We now need to pay attention to the issue of workplace bullying before this story disappears from our radar. We are certain to hear more about and to become more aware of bullying as time goes by. The entrance of women into professional arenas that have been held traditionally by men will continue to cause some of that which has traditionally been relegated to the realm of "male horseplay," to be recognized as abuse. Vast Improvements in technology enable individuals to capture and broadcast some incidents of things like schoolyard brawls and police misconduct that used to go undocumented and virtually unnoticed. Finally, social attitudes have changed in recent years, removing some of the stigma from reporting having been bullied.

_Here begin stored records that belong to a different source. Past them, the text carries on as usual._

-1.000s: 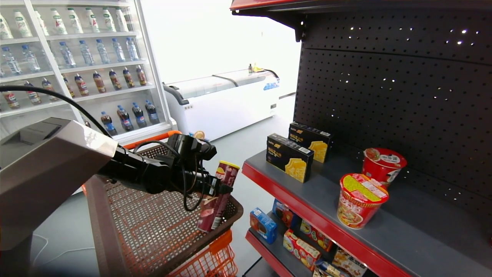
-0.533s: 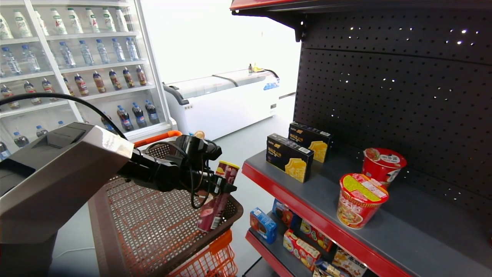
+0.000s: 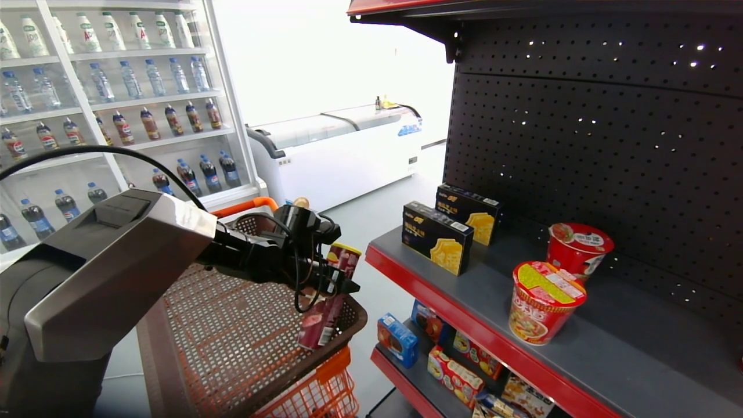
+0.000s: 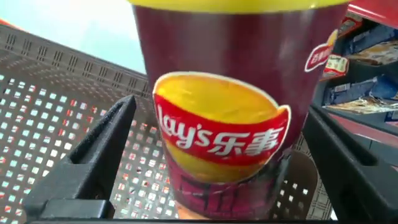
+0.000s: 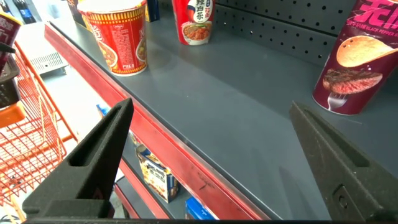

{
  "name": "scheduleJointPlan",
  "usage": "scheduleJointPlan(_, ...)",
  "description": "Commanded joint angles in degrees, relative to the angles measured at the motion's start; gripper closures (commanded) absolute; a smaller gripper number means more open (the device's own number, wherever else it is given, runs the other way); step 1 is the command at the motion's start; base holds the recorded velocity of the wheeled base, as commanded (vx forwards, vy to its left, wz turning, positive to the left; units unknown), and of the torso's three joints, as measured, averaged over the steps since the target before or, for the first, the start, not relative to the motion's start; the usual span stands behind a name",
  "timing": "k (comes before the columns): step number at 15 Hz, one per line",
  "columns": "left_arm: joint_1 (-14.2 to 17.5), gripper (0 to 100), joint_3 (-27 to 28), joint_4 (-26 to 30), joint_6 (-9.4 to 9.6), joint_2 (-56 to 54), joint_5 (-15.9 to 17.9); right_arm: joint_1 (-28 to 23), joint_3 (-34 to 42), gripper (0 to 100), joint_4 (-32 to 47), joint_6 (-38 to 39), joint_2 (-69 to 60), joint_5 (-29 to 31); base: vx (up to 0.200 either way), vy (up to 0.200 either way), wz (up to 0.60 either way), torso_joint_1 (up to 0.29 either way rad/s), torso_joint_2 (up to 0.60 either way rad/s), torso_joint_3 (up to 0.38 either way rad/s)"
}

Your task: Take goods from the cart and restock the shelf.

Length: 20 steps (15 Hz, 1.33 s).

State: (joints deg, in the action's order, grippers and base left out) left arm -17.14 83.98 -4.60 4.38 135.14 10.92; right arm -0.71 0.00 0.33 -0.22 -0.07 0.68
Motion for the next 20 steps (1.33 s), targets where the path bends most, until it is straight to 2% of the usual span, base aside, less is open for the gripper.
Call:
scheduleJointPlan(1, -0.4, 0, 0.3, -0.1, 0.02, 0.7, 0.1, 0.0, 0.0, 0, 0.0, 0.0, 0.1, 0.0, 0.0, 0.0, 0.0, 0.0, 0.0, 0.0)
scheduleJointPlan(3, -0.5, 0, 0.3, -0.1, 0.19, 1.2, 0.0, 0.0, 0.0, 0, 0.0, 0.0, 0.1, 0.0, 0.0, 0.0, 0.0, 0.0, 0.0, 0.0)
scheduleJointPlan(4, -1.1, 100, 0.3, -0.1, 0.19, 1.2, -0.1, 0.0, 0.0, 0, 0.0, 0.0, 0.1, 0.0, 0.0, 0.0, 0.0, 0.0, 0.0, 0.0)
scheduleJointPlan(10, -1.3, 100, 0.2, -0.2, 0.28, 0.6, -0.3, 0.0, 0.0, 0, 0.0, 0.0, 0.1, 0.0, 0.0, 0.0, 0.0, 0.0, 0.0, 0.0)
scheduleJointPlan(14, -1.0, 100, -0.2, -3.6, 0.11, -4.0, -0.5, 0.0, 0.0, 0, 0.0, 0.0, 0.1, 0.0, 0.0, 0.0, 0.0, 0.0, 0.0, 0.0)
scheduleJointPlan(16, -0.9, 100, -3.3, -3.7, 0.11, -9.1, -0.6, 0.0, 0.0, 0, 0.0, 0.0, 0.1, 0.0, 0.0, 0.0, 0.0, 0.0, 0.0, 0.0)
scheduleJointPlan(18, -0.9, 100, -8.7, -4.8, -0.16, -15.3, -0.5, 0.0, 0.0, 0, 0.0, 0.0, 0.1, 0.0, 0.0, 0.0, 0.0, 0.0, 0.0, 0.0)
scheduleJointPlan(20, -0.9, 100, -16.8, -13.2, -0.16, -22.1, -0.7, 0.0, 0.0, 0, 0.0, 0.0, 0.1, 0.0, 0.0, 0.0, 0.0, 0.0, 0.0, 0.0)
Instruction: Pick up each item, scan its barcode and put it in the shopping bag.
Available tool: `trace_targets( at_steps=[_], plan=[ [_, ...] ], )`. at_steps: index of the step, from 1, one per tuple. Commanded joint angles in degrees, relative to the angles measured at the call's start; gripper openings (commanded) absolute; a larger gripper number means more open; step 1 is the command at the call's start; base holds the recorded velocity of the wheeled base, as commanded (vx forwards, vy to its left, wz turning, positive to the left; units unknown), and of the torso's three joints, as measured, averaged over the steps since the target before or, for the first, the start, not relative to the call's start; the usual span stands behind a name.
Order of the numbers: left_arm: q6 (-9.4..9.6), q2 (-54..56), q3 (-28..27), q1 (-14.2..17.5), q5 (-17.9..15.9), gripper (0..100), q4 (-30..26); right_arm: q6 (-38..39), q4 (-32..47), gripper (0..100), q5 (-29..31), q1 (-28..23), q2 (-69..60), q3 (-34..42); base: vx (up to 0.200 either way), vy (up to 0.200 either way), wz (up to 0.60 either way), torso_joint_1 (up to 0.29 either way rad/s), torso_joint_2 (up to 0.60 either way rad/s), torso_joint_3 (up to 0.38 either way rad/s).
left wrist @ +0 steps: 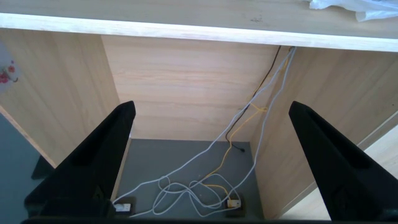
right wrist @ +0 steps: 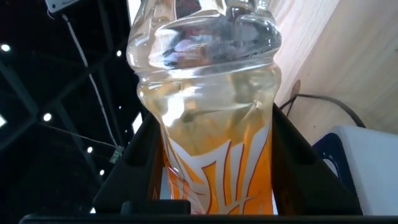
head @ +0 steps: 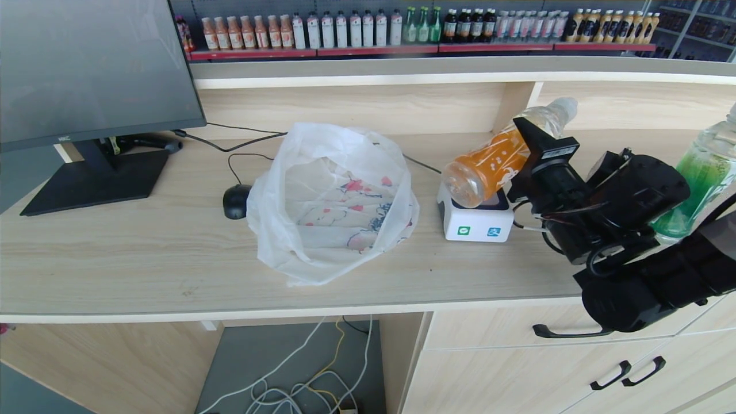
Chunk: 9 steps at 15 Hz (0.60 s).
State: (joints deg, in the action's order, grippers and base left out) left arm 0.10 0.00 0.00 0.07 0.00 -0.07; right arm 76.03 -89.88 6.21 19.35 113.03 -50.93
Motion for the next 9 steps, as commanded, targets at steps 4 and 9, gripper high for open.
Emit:
trace_targets(
  at_steps=[4, 9],
  plan=[
    [-0.01, 0.00, 0.00, 0.01, 0.00, 100, -0.01, -3.44, -0.12, 0, -0.14, 4.21, -8.44, 3.12, 0.000, 0.000, 0.00, 0.000, 0.00, 0.000],
    [-0.01, 0.00, 0.00, 0.01, 0.00, 100, -0.01, -17.32, -0.12, 0, -0.49, 9.39, -14.07, 5.67, 0.000, 0.000, 0.00, 0.000, 0.00, 0.000]
  ],
)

Yet, even as these factors lead toward increased transparency and toward societal interest when, for example, an NFL team takes a stand, countless factors inhibit the anti-workplace bullying movement from taking hold and gaining traction. The sometimes frat-like, dog-eat-dog culture of Wall Street persists in making complaints about or even discussion of bullying shameful in many instances. And despite the drafting and promulgation of the Healthy Workplace Bill (anti-workplace bullying legislation) by The Healthy Workplace Campaign and its introduction in twenty-five states since 2003, no jurisdiction has enacted it. The standard for actionable behavior in the Bill is extremely high, allowing, as the Bill's webpage describes, "action only when mistreatment is so severe that it impairs a worker's health," and "mak[ing] the perpetrator more than a harmless, laughable jerk," but, rather, a "walking occupational health hazard[]."

While individual stories, especially when they are about famous people, capture the public imagination, facilitate discussion, and compel sentiment, it is important to recall the prevalence of workplace abuse and bullying across states, income levels, and types of workplaces. We need to translate our interest in the Dolphins' locker room into action in the boardrooms and break rooms of America.